Figure 3Summary statistics si from 100 iterations for (a) mean, (b) variance, (c) standard deviation, and (d) 10 %, (e) 50 %, and (f) 90 % quantiles. Each point corresponds to a statistic for a single iteration in arbitrary units. The x axis represents the projection of real NWP-SAF Xtrain, while the y axis represents that of the copula-generated data Xtrain. Results are reported for Gaussian, vine-parametric, and vine-nonparametric copulas (see legend for keys).


Here we implement a simple MLP consisting of three hidden layers with 512 neurons each. This is implemented in TensorFlow (Abadi et al., 2015) and configured with the Exponential Linear Unit activation function, Adam optimizer, Huber loss, 1000-epoch limit, and early stopping with patience of 25 epochs. The MLP is trained with profiles of dry-bulb air temperature (Fig. 2a), atmospheric pressure (Fig. 2b), and layer cloud optical depth (Fig. 2c) as inputs and profiles of downwelling longwave radiation (Fig. 2d) as outputs. Inputs are normalized and both inputs and outputs are flattened into two-dimensional matrices as described in Sect. 2.2. The baseline case (Fig. 1a) uses 10 000 input profiles without data augmentation for training, and copula-based cases (Fig. 1b) use either 20 000, 60 000, or 110 000 profiles. The validation dataset Yval of 5000 profiles is used as input for the early stopping mechanism, while the test dataset Ytest of 10 000 profiles is used to compute statistics (Sect. 3.2). Because of the stochastic nature of MLPs, training (and inference) is repeated 10 times for each case to allow meaningful statistics to be computed. Given that the generation of random profiles in the case of augmented datasets is also repeated 10 times (see Sect. 2.3.4), any case using data generation includes 100 iterations in total (i.e. for each data generation run, the estimator is trained 10 times).

3 Results

3.1 Copula

The quality of synthetic data is assessed in terms of summary statistics (e.g.
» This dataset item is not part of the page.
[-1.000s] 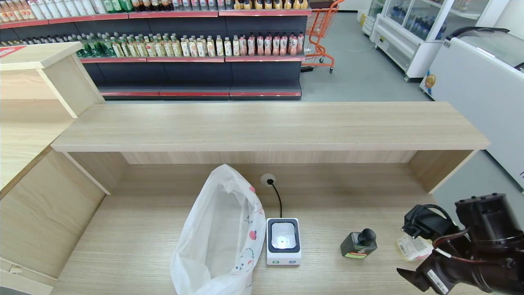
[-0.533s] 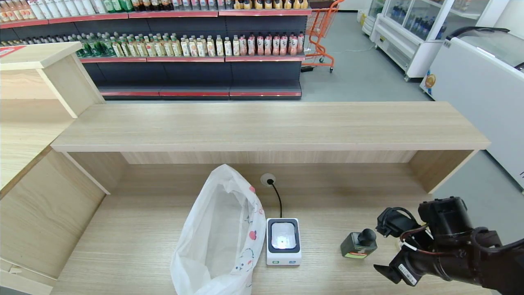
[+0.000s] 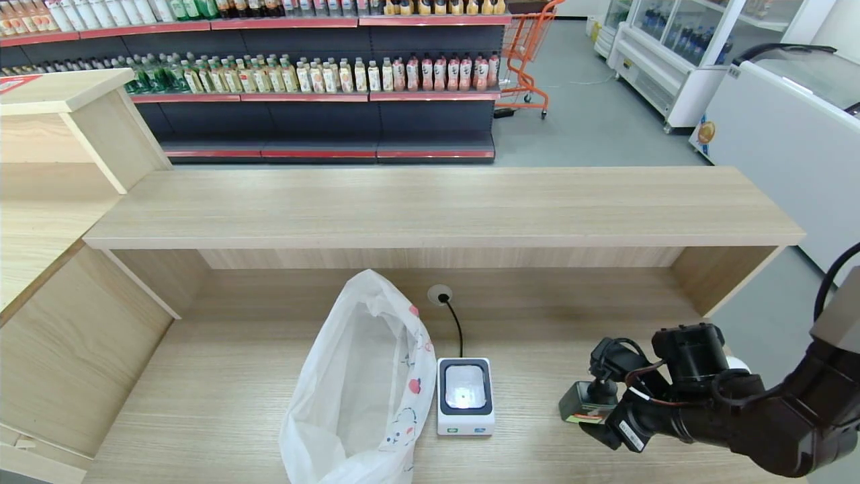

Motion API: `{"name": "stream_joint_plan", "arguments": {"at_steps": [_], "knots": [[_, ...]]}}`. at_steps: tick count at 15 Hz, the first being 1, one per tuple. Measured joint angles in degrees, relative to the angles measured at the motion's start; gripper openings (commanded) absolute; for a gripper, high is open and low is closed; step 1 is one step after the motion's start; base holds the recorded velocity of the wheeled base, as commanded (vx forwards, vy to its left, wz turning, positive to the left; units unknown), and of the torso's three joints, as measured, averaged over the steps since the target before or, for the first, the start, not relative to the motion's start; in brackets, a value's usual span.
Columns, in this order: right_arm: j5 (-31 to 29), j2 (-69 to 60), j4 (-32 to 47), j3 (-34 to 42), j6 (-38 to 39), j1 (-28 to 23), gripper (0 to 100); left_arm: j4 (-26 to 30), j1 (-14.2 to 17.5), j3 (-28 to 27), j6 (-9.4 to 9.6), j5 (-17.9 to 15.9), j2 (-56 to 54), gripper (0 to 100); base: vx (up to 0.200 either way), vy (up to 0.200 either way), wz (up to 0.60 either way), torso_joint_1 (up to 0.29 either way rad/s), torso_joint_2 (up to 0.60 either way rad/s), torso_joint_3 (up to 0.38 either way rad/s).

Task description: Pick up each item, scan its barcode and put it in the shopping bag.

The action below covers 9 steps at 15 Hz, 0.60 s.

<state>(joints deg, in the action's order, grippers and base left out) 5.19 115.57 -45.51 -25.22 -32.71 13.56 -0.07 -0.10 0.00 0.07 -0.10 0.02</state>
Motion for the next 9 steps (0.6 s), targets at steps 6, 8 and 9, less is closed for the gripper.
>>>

Seitola et al., 2014) between the training Xtrain and copula-simulated Xtrain datasets. For each copula type we compute a vector of summary statistics si=f(pi), where f is the statistic function and pi=Dwi, with D a matrix of flattened source or simulated data and w a vector of random numbers for the ith iteration. Summary statistics are computed for mean, variance, and quantiles, iterating 100 times to allow meaningful statistics to be computed. As we consider random linear combinations of variables in source and copula-generated data, we expect these summaries to coincide only if both marginal distributions and dependence between variables are captured. Figure 3 shows scatterplots of summary statistics si for (a) mean, (b) variance, (c) standard deviation, and (d) 10 %, (e) 50 %, and (f) 90 % quantiles. Real NWP-SAF data are shown on the x axis and copula-generated data on the y axis, with each point corresponding to a random projection as described earlier (100 points in total). For a perfect copula model, we expect all points to fall on the main diagonal, where x=y. Figure 3 shows that for all copula models, synthetically generated data are close to the real data, with larger errors in variance and standard deviation.

Figure 4Profiles of (a, c, e) real NWP-SAF and (b, d, f) Gaussian-copula-generated data for (a–b) dry-bulb air temperature, (c–d) atmospheric pressure, and (e–f) cloud optical depth. The median profile is shown in black, with a random selection of 90 profiles grouped in batches of 3 (i.e. each having 30 profiles) for the central 0 %–25 %, outer 25 %–50 %, and 50 %–100 % calculated with band depth statistics (López-Pintado and Romo, 2009).


Qualitatively, we can evaluate copula-generated profiles in terms of their overall shape and smoothness across multiple levels, as well as range and density at each level. To this end we plot a side-by-side comparison of source (Fig. 4, left panel) and Gaussian-copula-generated (Fig. 4, right panel) profiles showing the median profile and random selection of 90 profiles grouped in batches of 3 (i.e. each having 30 profiles) for the central 0 %–25 %, outer 25 %–50 %, and 50 %–100 % quantiles calculated with band depth statistics (López-Pintado and Romo, 2009). Simulated profiles of dry-bulb air temperature (Fig. 4b) appear less smooth than the real ones across levels (Fig. 4a); however, both density and range are simulated well at each level. Simulated profiles of atmospheric pressure (Fig. 4d) are simulated well: they are smooth across all levels with similar range and density (Fig. 4c). The highly non-Gaussian and spiky profiles of cloud optical depth (Fig. 4e) make qualitative comparisons difficult; however, simulated profiles (Fig. 4f) have a similar range and density, with high density for low values, and most range between levels 80 and 120.

3.2 Machine learning

To evaluate whether ML emulators trained on augmented datasets have lower prediction errors compared to the baseline, here we use the test dataset Xtest of 10 000 profiles defined in Sect. 2.2. Statistics are computed based on a vector of differences d between the physically predicted baseline Ytest and ML-emulated Ytest (i.e. d=Ytest-Ytest). From this, the mean bias MB=1Ni=1Ndi and mean absolute error MAE=1Ni=1Ndi for the set of N profiles are computed.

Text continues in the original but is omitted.